[Goal of the exercise]
Transcribe all the data, leaving each word as it is.

[Information provided]
■ ■ ■ ■ ■

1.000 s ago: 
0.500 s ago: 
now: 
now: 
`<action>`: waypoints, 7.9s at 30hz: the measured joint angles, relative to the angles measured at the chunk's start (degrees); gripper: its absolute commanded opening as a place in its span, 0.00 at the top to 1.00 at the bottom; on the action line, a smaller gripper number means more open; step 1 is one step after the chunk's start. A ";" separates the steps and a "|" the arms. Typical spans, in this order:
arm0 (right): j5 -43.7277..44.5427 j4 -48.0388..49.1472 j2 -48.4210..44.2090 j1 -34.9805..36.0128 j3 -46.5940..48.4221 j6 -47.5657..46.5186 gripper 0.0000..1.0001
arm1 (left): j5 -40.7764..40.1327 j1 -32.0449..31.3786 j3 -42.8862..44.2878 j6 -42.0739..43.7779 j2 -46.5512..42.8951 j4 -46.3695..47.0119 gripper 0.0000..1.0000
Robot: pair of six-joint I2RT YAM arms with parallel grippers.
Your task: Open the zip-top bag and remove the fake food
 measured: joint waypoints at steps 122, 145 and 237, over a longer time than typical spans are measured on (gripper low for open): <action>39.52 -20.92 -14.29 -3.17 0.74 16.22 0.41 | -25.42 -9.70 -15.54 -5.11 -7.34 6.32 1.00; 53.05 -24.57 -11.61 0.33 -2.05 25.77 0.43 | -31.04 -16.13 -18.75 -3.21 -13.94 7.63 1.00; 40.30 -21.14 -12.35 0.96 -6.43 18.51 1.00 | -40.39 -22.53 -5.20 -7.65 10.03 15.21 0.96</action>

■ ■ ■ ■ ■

[Result of this exercise]
1.000 s ago: 
0.500 s ago: 
now: 
now: 
`<action>`: waypoints, 7.9s at 30hz: the measured joint angles, relative to the angles measured at the chunk's start (degrees); gripper: its absolute commanded opening as a place in its span, 0.00 at the top to 1.00 at the bottom; on the action line, a smaller gripper number means more open; step 1 is one step after the chunk's start. A ";" separates the steps and a "|" the arms. Typical spans, in this order:
arm0 (right): j5 -43.7277..44.5427 j4 -48.0388..49.1472 j2 -48.4210..44.2090 j1 -34.9805..36.0128 j3 -46.5940..48.4221 j6 -47.5657..46.5186 gripper 0.0000..1.0001
arm1 (left): j5 -40.7764..40.1327 j1 -32.0449..31.3786 j3 -42.8862..44.2878 j6 -42.0739..43.7779 j2 -46.5512..42.8951 j4 -46.3695..47.0119 gripper 0.0000..1.0000
Robot: pair of six-joint I2RT YAM arms with parallel grippers.
Your task: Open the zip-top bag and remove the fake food
 measured: joint waypoints at steps 122, 145 and 237, over a longer time than typical spans are measured on (gripper low for open): <action>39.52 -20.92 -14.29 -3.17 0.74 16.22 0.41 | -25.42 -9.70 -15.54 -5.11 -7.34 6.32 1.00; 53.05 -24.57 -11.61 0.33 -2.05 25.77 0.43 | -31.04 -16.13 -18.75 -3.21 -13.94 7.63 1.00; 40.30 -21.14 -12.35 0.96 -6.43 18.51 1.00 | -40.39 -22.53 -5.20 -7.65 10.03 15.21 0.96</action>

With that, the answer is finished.